# WHAT TO PRODUCE:
Using the data below, return the stretch from the line that contains "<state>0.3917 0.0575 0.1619" through the line that contains "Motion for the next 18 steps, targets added", both included, exactly as it stands and nothing beyond it.

# DATASET CONTENT:
====================
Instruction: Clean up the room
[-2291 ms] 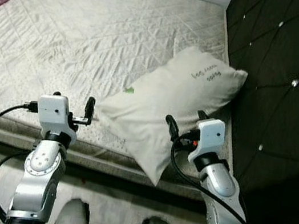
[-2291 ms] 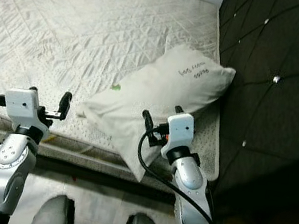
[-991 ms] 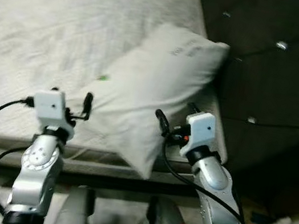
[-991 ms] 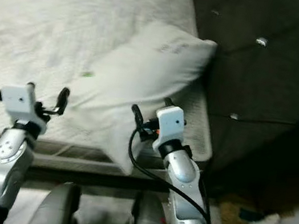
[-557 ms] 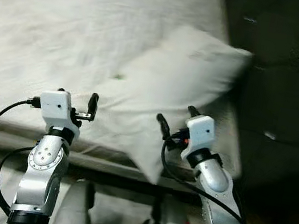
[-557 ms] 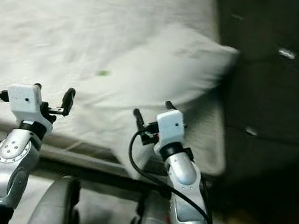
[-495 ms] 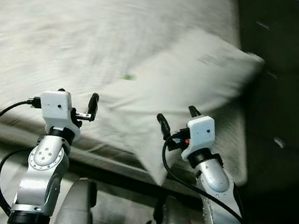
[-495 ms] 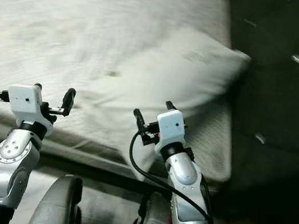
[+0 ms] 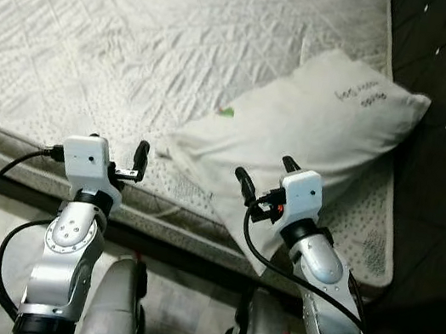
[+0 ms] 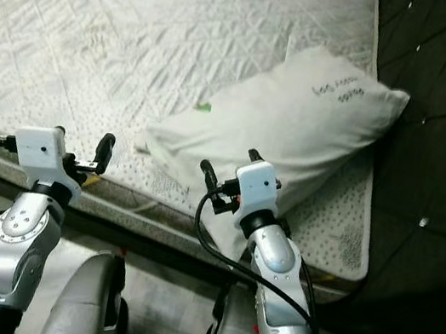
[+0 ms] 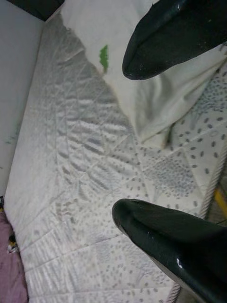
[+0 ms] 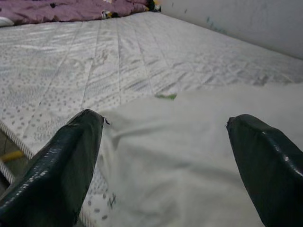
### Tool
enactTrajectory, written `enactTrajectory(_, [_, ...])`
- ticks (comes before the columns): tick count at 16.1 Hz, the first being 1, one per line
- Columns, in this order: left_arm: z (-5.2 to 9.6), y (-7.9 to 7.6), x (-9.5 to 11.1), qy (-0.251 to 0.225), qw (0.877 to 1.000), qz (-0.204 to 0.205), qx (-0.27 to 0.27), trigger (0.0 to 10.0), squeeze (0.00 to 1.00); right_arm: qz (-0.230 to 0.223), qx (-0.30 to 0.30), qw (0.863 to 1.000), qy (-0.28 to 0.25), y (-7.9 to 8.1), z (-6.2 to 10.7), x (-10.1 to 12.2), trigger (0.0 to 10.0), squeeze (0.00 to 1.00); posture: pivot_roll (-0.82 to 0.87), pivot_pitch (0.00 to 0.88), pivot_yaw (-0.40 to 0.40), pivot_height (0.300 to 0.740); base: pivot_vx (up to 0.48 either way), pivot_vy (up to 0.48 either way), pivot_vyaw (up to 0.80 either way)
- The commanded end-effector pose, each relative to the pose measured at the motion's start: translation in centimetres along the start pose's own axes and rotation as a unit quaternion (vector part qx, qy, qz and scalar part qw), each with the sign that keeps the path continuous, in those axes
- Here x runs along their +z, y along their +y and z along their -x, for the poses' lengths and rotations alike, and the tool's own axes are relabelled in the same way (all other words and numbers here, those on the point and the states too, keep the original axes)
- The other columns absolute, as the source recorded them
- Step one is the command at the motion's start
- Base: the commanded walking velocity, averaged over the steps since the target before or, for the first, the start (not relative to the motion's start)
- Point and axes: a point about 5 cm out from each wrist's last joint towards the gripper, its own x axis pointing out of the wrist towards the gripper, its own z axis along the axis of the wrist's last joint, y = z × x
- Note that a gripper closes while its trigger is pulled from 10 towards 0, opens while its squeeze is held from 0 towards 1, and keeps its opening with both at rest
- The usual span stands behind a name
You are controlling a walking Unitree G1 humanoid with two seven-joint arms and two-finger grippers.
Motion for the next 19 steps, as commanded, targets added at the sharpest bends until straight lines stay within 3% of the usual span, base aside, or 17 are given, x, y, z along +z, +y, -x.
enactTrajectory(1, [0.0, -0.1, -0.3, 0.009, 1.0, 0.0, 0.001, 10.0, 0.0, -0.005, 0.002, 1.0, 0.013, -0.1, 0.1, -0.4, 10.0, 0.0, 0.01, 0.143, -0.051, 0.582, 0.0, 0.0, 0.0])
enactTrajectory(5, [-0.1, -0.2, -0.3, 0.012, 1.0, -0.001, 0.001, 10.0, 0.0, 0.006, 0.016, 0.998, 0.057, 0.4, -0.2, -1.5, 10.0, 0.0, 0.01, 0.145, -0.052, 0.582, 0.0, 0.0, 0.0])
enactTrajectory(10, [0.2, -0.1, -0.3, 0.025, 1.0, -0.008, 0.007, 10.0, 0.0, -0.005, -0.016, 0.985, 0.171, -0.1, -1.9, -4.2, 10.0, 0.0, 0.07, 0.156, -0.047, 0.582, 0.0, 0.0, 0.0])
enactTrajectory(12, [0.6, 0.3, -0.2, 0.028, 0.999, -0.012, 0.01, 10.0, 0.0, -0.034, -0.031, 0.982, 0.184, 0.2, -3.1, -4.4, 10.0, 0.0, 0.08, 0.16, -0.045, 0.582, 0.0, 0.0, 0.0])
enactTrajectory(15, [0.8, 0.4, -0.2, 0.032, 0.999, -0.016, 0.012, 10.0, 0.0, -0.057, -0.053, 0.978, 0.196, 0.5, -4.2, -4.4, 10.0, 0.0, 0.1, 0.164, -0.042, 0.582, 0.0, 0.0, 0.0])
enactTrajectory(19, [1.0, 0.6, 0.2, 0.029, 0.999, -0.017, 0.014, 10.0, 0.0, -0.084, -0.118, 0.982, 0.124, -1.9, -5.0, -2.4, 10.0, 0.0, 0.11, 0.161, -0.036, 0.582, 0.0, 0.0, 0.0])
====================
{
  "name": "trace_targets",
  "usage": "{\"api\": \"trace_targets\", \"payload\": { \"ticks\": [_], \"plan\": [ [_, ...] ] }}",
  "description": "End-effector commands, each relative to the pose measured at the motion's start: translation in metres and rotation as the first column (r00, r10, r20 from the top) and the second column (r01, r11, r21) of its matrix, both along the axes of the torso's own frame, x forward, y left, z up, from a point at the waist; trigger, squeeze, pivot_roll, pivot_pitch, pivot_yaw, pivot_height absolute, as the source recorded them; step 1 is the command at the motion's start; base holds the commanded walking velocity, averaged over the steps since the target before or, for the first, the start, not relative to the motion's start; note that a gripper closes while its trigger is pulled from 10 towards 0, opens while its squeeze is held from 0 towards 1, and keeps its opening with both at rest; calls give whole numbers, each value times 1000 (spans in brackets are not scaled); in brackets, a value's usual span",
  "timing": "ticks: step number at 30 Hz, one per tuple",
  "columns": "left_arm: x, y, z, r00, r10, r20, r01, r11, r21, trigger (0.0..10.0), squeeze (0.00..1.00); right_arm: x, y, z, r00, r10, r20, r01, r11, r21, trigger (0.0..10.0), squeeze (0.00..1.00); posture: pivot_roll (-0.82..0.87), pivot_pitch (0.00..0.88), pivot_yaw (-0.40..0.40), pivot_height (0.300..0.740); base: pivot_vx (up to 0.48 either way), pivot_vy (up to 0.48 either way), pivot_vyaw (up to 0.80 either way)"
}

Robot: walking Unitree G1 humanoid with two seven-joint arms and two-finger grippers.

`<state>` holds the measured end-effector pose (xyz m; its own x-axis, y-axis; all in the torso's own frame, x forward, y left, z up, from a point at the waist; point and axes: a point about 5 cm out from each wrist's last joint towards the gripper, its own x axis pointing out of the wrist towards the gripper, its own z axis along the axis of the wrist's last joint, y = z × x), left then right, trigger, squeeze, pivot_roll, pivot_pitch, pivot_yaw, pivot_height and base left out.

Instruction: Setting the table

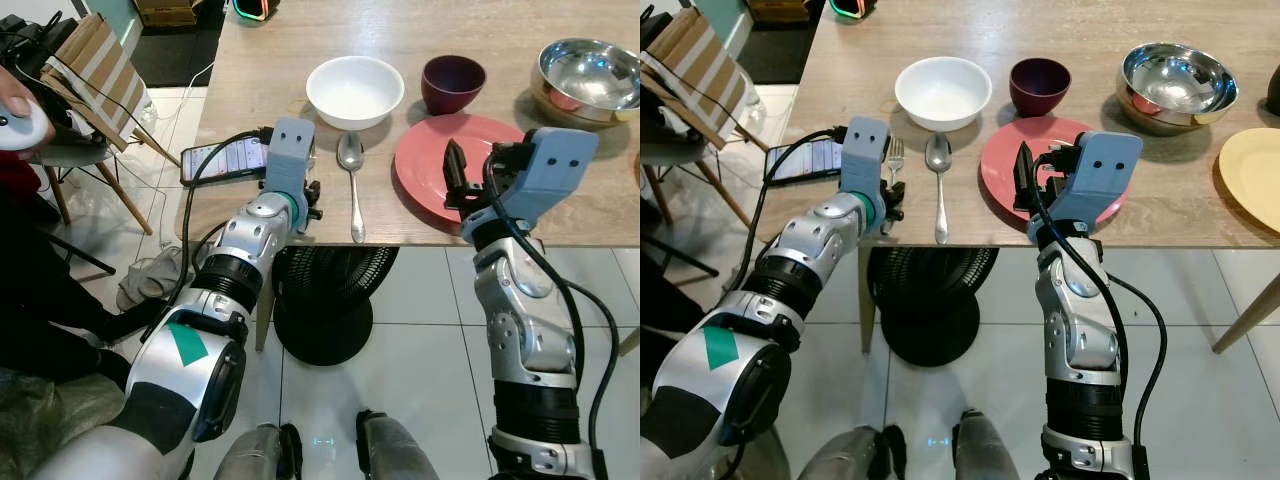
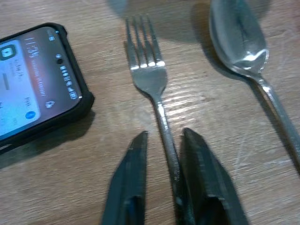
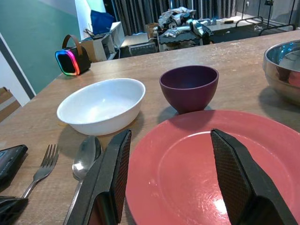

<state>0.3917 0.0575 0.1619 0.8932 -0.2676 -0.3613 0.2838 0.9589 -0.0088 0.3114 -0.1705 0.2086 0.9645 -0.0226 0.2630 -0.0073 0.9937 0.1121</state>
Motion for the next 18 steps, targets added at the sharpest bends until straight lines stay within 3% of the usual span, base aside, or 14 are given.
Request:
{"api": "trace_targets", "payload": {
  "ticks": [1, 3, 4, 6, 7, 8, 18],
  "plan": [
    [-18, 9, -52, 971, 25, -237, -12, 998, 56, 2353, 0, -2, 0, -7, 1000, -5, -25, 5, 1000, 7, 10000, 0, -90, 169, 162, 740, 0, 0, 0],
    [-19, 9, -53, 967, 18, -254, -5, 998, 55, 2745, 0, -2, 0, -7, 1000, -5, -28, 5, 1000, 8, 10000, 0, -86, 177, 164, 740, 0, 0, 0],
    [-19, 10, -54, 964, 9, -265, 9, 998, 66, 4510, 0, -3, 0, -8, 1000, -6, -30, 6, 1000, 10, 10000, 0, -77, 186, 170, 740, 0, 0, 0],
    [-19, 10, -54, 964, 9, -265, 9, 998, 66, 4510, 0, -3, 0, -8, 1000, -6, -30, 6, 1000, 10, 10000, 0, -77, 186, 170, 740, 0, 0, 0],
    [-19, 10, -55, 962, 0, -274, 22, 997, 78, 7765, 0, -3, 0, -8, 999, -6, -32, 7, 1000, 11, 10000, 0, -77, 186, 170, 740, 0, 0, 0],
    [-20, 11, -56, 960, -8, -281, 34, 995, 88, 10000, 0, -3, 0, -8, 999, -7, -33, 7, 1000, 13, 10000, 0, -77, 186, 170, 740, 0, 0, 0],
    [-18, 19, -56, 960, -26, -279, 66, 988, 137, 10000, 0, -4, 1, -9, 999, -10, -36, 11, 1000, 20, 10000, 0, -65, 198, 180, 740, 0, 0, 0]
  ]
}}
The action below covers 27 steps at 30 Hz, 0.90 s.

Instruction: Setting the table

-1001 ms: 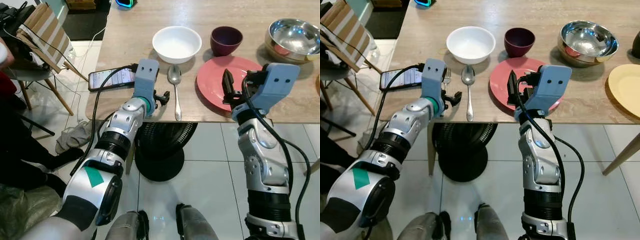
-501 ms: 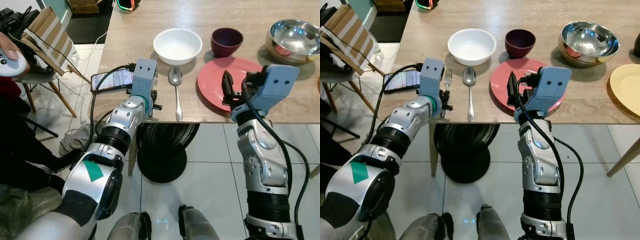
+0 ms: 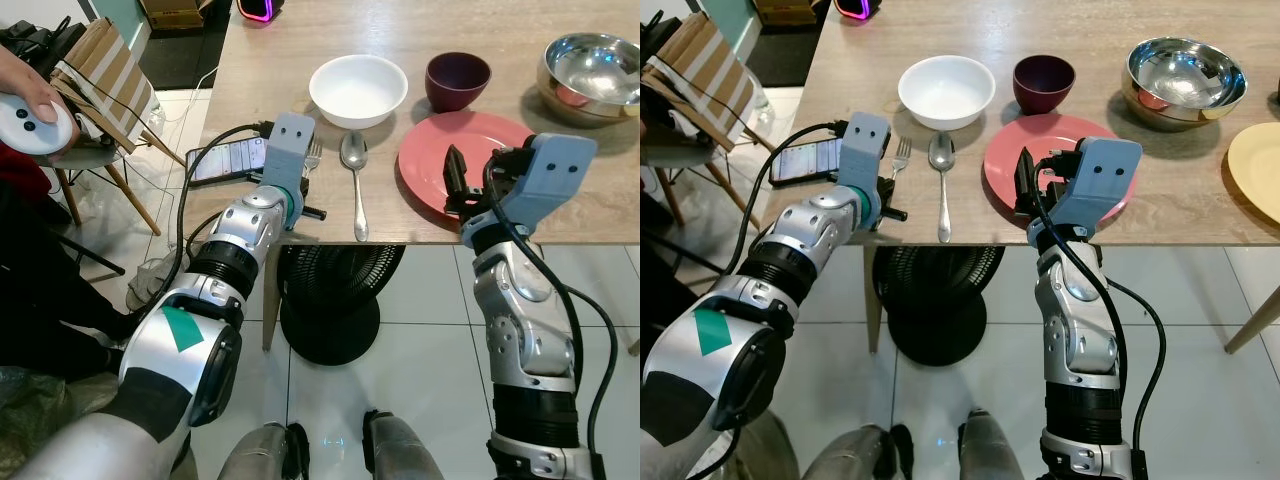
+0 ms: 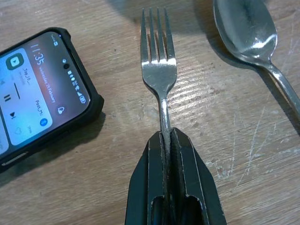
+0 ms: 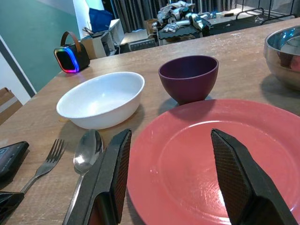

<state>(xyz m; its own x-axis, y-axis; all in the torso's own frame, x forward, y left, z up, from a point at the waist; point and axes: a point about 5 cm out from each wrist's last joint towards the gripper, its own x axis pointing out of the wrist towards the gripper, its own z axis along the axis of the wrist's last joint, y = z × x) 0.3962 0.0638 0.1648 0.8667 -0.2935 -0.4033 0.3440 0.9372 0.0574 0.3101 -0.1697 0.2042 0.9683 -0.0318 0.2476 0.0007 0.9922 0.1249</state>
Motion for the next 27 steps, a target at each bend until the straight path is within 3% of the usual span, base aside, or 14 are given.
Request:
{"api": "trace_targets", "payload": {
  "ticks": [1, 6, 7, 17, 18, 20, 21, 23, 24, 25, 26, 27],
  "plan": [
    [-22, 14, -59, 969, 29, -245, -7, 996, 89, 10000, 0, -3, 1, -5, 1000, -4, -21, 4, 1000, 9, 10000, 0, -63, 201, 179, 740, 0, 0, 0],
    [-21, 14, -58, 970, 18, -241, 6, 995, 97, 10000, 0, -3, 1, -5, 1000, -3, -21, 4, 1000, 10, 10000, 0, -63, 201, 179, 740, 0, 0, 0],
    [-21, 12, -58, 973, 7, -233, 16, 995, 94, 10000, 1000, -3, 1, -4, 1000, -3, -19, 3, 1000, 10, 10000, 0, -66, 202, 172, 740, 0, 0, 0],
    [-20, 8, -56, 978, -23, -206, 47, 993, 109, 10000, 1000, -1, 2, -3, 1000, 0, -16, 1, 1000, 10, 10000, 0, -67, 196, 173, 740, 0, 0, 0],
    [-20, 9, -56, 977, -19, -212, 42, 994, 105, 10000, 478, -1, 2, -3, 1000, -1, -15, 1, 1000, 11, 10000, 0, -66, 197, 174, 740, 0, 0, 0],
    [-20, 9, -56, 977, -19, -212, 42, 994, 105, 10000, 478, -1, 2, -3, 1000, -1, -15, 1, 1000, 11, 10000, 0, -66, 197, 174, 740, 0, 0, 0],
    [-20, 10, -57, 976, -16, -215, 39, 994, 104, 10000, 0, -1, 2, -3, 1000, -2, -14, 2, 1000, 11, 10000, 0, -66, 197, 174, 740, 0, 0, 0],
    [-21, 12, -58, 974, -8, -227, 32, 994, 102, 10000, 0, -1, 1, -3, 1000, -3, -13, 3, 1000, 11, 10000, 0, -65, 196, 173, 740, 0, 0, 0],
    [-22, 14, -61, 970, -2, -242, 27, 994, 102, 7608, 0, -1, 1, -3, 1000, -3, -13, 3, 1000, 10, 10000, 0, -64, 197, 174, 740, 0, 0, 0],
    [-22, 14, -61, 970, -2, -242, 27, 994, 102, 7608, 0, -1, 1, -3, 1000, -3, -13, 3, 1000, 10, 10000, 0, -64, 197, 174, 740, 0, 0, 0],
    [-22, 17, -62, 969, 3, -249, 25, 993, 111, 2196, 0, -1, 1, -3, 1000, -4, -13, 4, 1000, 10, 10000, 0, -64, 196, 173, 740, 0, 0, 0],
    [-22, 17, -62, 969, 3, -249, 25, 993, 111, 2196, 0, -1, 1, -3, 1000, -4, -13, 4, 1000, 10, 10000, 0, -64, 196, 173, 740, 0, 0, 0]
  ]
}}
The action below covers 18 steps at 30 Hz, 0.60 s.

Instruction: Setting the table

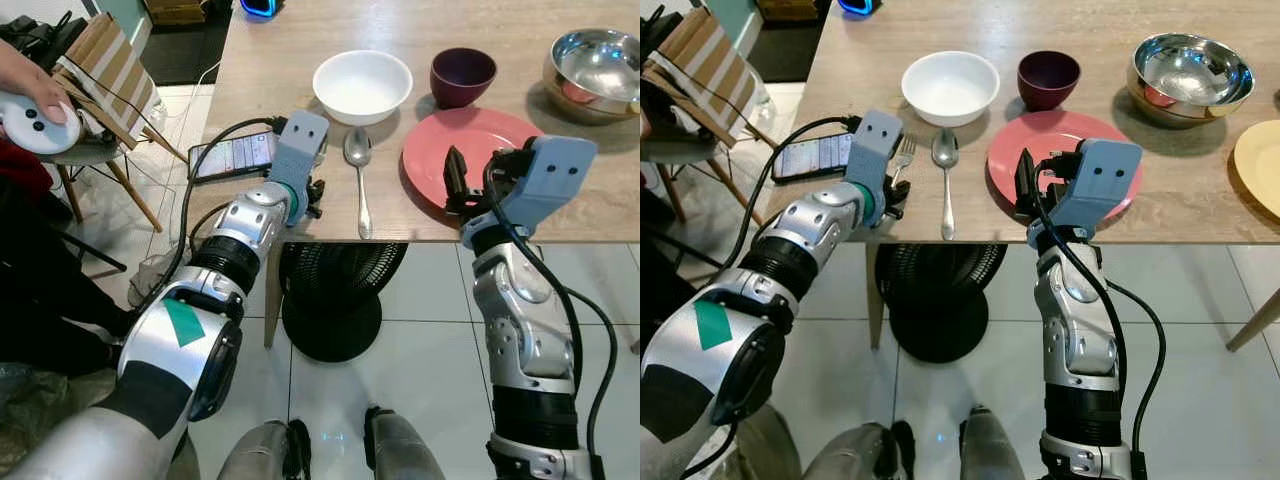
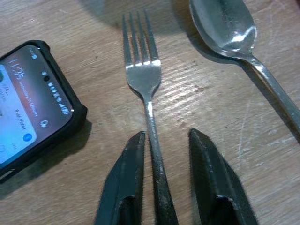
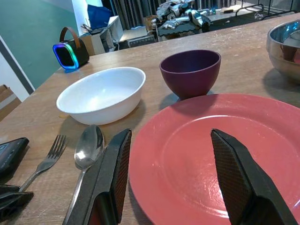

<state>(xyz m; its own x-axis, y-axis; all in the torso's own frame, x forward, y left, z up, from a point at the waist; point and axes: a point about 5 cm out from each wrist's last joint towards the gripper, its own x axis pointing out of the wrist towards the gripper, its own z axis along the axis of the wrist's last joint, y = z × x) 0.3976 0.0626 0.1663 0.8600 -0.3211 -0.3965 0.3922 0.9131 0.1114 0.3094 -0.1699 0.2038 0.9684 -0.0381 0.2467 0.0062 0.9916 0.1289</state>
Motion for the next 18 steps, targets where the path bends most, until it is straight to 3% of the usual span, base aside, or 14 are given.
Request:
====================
# EXERCISE RESULT:
<state>0.3917 0.0575 0.1619 0.8932 -0.2676 -0.3613 0.2838 0.9589 -0.0088 0.3114 -0.1705 0.2086 0.9645 -0.0226 0.2630 -0.0073 0.9937 0.1121</state>
Motion for the next 18 steps, targets added at the sharpest bends until straight lines stay within 3% of the usual span, base aside, or 14 are given.

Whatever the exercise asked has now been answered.